**TRY IT**: When a line below holds the string "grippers", show that line.
Content starts
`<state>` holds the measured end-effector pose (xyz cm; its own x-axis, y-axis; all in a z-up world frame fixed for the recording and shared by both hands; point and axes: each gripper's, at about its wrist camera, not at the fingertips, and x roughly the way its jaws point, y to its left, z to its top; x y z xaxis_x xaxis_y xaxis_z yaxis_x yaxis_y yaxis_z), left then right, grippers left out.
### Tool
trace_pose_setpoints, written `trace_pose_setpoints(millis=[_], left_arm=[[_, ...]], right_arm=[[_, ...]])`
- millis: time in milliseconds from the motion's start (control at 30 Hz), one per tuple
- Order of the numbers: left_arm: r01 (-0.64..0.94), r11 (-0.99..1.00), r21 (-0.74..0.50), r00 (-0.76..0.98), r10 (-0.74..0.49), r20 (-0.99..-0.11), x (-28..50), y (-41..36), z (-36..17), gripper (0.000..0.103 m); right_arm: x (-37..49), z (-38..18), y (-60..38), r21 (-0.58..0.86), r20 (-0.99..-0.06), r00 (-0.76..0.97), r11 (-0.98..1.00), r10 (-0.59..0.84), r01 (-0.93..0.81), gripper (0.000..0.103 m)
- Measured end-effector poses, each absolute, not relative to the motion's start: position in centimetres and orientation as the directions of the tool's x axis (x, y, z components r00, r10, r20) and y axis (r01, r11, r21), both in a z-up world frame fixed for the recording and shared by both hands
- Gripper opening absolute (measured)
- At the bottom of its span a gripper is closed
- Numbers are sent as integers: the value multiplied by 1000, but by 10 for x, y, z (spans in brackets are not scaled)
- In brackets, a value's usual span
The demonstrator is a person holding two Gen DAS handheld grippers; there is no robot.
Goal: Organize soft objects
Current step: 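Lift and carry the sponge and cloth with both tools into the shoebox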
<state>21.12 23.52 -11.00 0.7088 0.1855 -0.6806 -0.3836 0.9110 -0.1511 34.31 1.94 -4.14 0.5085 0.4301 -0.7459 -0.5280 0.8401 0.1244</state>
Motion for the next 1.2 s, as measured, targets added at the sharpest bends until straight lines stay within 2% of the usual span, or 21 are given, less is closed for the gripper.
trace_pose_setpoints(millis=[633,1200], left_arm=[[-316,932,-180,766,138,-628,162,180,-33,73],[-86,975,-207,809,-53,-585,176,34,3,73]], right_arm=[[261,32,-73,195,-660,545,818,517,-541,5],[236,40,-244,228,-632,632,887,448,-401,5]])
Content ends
**SOLUTION TO THIS PROBLEM**:
`<state>` holds the measured end-effector pose (xyz cm; its own x-axis, y-axis; all in a z-up world frame fixed for the recording and shared by both hands; point and axes: each gripper's, at about its wrist camera, not at the fingertips, and x roughly the way its jaws point, y to its left, z to its top; x y z xaxis_x xaxis_y xaxis_z yaxis_x yaxis_y yaxis_z), left then right, grippers left out.
The demonstrator is a person holding two Gen DAS handheld grippers; there is no robot.

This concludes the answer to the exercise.